◆ Task directions
Check every line below for the word "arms" and show those that hold it.

== Segment start ==

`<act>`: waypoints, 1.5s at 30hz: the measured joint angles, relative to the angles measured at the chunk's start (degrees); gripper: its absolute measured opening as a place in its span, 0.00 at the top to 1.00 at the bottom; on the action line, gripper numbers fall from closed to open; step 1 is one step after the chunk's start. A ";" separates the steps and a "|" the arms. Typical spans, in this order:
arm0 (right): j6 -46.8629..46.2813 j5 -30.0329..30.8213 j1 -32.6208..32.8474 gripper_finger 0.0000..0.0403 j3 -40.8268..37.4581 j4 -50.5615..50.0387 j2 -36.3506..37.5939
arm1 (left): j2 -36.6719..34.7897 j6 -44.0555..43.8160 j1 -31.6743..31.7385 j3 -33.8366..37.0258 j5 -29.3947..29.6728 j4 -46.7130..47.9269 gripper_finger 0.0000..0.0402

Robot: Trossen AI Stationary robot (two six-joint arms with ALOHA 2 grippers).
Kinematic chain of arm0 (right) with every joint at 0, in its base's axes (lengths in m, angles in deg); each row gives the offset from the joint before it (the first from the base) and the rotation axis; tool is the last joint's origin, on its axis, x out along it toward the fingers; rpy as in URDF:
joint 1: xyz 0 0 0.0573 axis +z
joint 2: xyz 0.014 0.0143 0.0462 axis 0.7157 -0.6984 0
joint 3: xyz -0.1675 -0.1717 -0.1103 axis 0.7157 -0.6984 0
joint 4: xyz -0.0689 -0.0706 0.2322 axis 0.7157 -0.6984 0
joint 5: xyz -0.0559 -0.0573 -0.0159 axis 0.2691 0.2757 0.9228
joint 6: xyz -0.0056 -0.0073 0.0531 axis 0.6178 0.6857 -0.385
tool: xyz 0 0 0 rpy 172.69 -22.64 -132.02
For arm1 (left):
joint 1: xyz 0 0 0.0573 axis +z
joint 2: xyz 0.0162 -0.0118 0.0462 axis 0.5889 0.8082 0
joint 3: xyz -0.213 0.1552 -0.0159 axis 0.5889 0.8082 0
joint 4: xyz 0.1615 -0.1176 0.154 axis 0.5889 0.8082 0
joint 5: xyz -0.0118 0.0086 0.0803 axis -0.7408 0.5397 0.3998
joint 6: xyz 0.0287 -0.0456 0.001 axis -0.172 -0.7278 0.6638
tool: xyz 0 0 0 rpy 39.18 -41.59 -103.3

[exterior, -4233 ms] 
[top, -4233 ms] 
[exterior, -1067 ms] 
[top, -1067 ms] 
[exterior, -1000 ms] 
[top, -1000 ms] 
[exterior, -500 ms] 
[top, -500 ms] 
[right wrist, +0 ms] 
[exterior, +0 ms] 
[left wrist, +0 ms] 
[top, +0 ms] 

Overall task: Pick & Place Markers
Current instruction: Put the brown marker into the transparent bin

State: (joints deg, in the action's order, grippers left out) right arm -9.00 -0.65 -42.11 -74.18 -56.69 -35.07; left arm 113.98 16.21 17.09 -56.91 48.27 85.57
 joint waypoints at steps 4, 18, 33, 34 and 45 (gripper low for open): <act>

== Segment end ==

◆ Result of this exercise
`<act>`: waypoints, 1.5s at 30hz: the measured joint angles, relative to the angles measured at the chunk's start (degrees); gripper: its absolute measured opening as a place in its span, 0.00 at the top to 1.00 at the bottom; on the action line, gripper numbers fall from closed to open; step 1 is one step after the chunk's start. A ";" separates the steps and a "|" the arms. Typical spans, in this order:
Robot: Trossen AI Stationary robot (two six-joint arms with ALOHA 2 grippers).

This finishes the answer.